China Faces European Obstacles as Some Countries Heed U.S. Pressure

BRUSSELS—Some European countries are starting to block Chinese involvement in their economies, drawing closer to positions advocated by the U.S. amid growing anxiety in Europe over China’s increasingly aggressive geopolitical posture.

Governments from the Baltic to the Adriatic seas have recently canceled public tenders that Chinese state-owned companies were set to win, or are moving to ban Chinese companies from investing or contracting in their countries.

The shifts have been prompted by a mix of national-security concerns and disappointment with the performance of Chinese contractors, say officials involved in the decisions. Several of the canceled projects fell within China’s world-wide infrastructure initiative, Belt and Road, which has disappointed several participating countries.

The shift is largely taking place in smaller European countries, adding to tensions within the European Union, where big countries still largely favor maintaining business links with China.

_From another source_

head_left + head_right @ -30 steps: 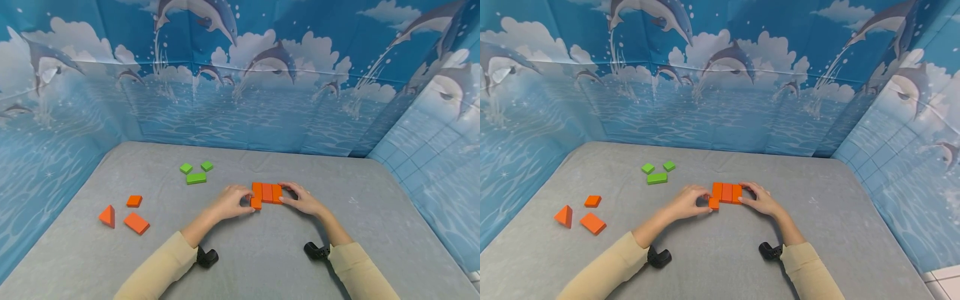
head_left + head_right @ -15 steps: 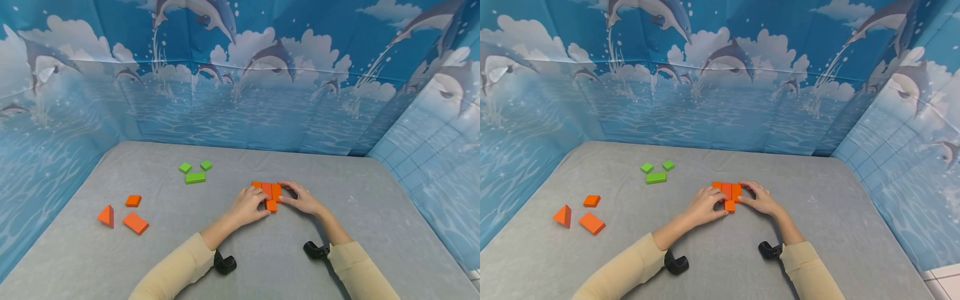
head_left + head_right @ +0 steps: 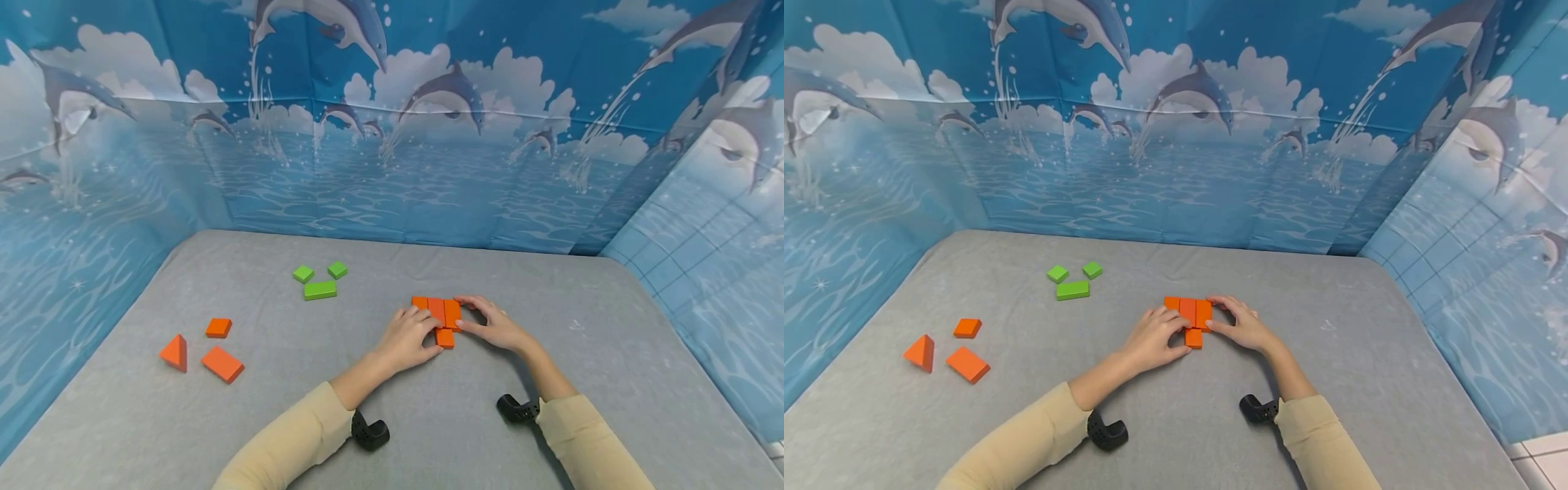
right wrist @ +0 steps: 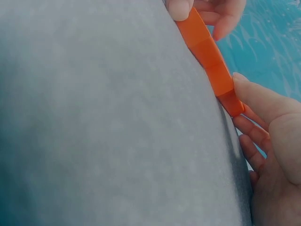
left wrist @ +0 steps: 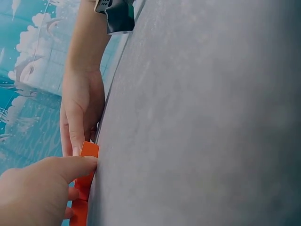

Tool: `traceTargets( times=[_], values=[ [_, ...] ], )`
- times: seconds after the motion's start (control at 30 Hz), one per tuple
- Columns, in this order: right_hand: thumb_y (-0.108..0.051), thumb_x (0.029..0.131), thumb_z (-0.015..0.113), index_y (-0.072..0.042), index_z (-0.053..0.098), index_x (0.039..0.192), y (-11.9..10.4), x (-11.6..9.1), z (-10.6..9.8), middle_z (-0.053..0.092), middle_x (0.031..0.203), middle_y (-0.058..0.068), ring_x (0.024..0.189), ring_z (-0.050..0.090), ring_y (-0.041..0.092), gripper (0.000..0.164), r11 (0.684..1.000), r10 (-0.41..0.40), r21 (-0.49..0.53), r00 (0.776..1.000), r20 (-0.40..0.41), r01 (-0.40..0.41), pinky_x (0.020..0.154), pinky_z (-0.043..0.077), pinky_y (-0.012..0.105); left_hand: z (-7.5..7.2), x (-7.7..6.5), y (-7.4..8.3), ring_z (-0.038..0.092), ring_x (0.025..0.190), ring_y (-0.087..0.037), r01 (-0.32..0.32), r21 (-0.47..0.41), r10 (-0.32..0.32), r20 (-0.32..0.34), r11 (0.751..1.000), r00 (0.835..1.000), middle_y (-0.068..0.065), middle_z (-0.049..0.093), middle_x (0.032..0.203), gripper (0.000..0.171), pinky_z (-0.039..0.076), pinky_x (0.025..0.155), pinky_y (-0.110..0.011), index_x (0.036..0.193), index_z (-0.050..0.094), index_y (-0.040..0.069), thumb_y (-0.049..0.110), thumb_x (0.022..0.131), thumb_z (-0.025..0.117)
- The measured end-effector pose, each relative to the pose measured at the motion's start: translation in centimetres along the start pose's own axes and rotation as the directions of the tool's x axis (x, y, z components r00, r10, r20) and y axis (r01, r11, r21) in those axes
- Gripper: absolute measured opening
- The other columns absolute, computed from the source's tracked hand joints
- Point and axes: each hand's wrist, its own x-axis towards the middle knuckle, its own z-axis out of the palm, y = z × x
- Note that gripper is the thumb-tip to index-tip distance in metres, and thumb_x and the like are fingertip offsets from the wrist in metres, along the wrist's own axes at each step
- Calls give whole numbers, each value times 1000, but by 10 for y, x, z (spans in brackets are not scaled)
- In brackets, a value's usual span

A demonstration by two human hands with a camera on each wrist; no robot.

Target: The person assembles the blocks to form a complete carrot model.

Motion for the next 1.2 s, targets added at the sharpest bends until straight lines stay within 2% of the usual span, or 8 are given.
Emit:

Romania and Lithuania are taking broad measures to exclude Chinese companies from certain public procurements. Other moves are more targeted. Authorities in Slovenia, Croatia, the Czech Republic and Romania have suspended public tenders involving Chinese companies for work on nuclear-power plants, highways, rail lines, security scanners and a shipping-container terminal. Greece is debating whether to allow a Chinese shipping company to increase its majority stake in the country’s largest port.